[发明专利]转基因大豆BPS-CV127-9检测用标准质粒分子及其构建方法与应用

权利要求书

1.转基因大豆BPS-CV127-9检测用标准质粒分子，其特征在于：其空白载体为质粒载体pGM-T，包含有转基因大豆BPS-CV127-9的转化体特异序列和大豆内标准基因lectin的特异性片段。

2.权利要求1所述的转基因大豆BPS-CV127-9检测用标准质粒分子的构建方法，其特征在于：首先，设计特异性PCR引物，从转基因大豆BPS-CV127-9基因组DNA中扩增获得转基因大豆BPS-CV127-9的转化体特异序列和大豆内标准基因lectin一段序列的重组DNA片段，然后，利用分子克隆技术重组DNA片段到克隆载体pGM-T载体中，获得新的质粒分子pGMT-CV127。

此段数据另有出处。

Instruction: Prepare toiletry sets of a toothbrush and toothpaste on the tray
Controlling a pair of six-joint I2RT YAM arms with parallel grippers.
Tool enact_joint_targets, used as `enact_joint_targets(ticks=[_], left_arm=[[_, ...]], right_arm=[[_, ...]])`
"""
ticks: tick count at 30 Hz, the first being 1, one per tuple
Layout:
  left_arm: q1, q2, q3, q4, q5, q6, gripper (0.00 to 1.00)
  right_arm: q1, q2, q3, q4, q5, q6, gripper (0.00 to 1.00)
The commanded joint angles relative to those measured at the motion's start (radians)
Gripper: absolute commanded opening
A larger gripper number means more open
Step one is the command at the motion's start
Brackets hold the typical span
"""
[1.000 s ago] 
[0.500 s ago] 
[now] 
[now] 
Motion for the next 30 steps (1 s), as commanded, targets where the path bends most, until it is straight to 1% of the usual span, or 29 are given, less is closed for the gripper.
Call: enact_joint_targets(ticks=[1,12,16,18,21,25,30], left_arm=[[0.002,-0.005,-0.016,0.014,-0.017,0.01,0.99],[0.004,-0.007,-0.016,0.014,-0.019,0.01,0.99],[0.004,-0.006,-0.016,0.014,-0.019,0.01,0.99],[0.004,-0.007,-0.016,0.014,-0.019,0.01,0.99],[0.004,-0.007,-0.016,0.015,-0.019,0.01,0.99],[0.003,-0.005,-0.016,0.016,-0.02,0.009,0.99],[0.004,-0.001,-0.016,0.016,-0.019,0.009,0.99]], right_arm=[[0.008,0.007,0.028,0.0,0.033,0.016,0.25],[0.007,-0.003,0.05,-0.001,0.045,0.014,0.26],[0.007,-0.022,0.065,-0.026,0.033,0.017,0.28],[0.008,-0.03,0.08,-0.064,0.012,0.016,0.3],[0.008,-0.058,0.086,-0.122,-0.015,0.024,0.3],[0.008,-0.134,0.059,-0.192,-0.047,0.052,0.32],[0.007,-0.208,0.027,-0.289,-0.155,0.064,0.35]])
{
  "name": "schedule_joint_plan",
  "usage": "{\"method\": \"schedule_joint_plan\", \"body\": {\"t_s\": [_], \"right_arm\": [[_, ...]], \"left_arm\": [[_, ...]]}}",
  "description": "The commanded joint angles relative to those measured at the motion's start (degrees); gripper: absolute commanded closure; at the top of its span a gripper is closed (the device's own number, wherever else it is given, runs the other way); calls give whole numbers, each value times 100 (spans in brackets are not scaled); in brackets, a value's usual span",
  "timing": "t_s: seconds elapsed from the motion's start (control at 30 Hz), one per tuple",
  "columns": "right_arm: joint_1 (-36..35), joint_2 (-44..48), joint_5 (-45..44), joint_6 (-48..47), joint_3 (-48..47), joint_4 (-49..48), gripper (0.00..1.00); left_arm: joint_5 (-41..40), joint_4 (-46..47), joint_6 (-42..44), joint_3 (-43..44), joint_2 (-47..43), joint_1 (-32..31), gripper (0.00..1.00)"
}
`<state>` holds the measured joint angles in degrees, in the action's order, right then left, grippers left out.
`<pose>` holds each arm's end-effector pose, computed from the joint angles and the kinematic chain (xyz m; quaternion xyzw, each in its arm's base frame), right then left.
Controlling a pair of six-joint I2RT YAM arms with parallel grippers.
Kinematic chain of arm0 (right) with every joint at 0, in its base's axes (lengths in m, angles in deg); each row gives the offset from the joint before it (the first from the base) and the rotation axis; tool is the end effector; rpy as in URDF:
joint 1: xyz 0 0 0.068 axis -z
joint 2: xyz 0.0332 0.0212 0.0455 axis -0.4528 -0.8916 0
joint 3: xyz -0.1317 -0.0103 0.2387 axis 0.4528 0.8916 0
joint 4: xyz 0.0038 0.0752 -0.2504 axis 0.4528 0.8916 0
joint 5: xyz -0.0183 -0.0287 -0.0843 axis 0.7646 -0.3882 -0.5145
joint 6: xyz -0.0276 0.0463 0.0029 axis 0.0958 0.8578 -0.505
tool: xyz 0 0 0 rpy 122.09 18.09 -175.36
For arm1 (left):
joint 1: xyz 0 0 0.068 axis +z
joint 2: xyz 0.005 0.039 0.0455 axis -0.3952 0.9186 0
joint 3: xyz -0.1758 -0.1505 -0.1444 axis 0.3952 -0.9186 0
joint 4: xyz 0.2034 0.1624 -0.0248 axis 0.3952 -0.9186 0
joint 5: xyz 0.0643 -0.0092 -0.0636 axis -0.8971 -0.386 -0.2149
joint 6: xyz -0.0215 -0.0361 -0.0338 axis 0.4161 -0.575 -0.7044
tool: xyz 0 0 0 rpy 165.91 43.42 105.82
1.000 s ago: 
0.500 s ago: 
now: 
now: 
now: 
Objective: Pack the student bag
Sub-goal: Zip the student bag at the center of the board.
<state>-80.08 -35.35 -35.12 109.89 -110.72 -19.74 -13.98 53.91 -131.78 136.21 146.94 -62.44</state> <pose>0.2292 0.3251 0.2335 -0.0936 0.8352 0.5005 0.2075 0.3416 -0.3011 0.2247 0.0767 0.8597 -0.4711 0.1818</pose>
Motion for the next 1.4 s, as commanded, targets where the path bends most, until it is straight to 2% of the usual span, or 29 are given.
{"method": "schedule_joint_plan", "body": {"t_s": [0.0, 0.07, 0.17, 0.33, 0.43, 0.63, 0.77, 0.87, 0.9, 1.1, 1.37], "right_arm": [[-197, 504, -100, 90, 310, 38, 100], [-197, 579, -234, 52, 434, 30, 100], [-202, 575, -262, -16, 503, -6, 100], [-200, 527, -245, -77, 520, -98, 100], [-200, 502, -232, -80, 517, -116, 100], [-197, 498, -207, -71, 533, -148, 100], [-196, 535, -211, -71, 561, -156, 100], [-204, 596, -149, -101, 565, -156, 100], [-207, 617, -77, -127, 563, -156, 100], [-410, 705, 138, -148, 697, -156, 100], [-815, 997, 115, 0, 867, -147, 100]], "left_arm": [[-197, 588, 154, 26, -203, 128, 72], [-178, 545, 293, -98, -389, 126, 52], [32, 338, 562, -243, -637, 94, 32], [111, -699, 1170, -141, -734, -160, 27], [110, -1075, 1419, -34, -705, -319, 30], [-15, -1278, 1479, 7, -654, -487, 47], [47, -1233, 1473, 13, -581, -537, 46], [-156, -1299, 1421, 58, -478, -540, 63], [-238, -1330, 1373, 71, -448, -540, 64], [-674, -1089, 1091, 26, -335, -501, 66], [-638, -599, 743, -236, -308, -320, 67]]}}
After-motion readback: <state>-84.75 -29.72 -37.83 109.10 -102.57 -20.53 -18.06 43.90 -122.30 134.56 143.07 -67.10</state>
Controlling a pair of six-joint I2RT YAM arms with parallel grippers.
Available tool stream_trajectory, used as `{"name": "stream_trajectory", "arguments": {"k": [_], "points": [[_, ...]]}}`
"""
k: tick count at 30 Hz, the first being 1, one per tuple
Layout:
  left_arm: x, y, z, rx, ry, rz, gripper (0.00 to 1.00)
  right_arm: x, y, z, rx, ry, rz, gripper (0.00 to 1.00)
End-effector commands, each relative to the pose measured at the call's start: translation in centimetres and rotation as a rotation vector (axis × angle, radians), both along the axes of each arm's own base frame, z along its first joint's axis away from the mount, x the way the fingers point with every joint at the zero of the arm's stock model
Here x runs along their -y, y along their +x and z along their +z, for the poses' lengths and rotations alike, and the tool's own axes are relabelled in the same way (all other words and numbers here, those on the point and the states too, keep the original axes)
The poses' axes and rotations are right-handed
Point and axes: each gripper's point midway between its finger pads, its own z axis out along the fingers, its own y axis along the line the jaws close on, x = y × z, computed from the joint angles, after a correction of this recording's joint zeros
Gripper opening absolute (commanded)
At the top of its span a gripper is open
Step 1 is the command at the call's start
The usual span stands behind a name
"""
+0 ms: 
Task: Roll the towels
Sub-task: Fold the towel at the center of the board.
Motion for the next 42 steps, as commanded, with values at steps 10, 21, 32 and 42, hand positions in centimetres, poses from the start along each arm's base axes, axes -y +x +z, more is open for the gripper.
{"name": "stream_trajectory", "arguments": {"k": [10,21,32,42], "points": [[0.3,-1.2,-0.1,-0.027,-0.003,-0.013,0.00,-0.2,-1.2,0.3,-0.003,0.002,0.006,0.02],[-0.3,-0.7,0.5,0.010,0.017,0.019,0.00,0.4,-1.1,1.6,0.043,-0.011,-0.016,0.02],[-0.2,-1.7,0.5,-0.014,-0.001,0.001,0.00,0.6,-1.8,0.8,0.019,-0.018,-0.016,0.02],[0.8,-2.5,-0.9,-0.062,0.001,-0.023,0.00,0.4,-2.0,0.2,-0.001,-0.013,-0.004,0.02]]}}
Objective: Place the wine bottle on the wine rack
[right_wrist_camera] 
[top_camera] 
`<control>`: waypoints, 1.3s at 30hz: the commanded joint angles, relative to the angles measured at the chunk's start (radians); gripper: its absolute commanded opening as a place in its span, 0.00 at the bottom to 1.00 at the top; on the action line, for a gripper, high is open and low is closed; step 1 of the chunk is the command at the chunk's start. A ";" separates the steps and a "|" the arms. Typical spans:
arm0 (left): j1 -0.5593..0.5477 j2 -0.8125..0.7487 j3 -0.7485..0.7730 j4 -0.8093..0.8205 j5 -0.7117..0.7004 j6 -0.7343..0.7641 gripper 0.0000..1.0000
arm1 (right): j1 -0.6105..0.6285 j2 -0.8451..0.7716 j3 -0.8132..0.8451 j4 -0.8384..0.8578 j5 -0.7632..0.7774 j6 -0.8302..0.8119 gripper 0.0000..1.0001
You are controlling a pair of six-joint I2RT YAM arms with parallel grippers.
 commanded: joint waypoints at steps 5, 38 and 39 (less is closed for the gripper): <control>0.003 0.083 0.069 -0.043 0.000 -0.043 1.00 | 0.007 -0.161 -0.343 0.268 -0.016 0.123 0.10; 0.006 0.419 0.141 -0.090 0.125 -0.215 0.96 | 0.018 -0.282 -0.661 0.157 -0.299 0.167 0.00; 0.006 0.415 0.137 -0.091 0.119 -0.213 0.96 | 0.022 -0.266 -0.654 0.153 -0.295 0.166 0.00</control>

3.根据权利要求2所述的构建方法，其特征在于：步骤如下：

①设计PCR特异性引物；

②特异性的扩增大豆内标准基因lectin和转基因大豆BPS-CV127-9的转化体特异性序列；

③大豆lectin基因和转基因大豆BPS-CV127-9的转化体特异性序列的拼接；

④含有新的重组DNA片段的质粒分子克隆，得到标准质粒分子BPS-CV127-9。

4.根据权利要求3所述的构建方法，其特征在于：所述PCR特异性引物为两对，序列如下：

SOE-CV127-1：GCCCTCCTTATTTATCCCCTTAGT；

SOE-CV127-2：GGATGGGGGTGGAGTAGAGGGCAGGGTTTCAGCAGGTTCGTT；

SOE-lec-1：AACGAACCTGCTGAAACCCTGCCCTCTACTCCACCCCCATCC；

SOE-lec-2：GCCCATCTGCAAGCCTTTTTGTG。

5.权利要求1所述的转基因大豆BPS-CV127-9检测用标准质粒分子在定性检测转基因大豆BPS-CV127-9中的应用。

6.根据权利要求5所述的应用，其特征在于：检测方法为：首先，提取待检测样品的基因组DNA，以此为模板，使用特异性引物进行PCR扩增，以转基因大豆BPS-CV127-9检测用标准质粒分子作为阳性对照；然后，待检测样品的PCR扩增产物以琼脂糖凝胶电泳分离，EB染色后鉴定是否存在扩增产物，若存在扩增产物，则待检测样品中含有BPS-CV127-9转化事件；若不存在扩增产物，则待检测样品中不含有BPS-CV127-9转化事件。

7.根据权利要求6所述的应用，其特征在于：所述特异性引物序列如下：

CV127-F：5’-GCCCTCCTTATTTATCCCCTTAGT-3’；

CV127-R：5’-AGGGTTTCAGCAGGTTCGTT-3’；

lectin-F：5′-GCCCTCTACTCCACCCCCATCC-3′；

lectin-R：5′-GCCCATCTGCAAGCCTTTTTGTG-3′。

8.权利要求1所述的转基因大豆BPS-CV127-9检测用标准质粒分子在定量检测转基因大豆BPS-CV127-9中的应用。

9.根据权利要求8所述的应用，其特征在于：检测方法为：首先，以转基因大豆BPS-CV127-9检测用标准质粒分子为标准品，使用特异性引物和TaqMan探针进行实时荧光定量PCR扩增，以Ct为纵坐标，以起始拷贝数的自然对数为横坐标，制作大豆内标准基因lectin标准曲线和转基因大豆BPS-CV127-9的转化体特异性引物标准曲线；然后，提取待检测样品的基因组DNA，以此为模板，进行实时荧光定量PCR扩增，将其Ct值代入标准曲线，计算出样品的起始拷贝数，然后利用转基因大豆的拷贝数与大豆内标准基因的拷贝数之比，即可得到样品中转基因大豆BPS-CV127-9的百分含量。

10.根据权利要求9所述的应用，其特征在于：所述特异性引物和TaqMan探针的序列如下：

BPS-CV127-9引物和探针序列如下：

CV127-1F：5’-GCCCTCCTTATTTATCCCCTTAGT-3’；

CV127-1R：5’-GCAGGTTCGTTTAAGGATGAAAA-3’；

CV127-P：5’-FAM-TATTCCTCAAATAAAACCC-MGB-3’；

lectin基因引物和探针序列如下：

Lectin-1F：5’-GGCATAGAAGGTGAAGTTGAAGGA-3’；

Lectin-1R：5’-TCCACCCCCATCCACATTT-3’；

Lectin-P：5’-FAM-ACAAAGAAACCGGTAGCG-MGB-3’。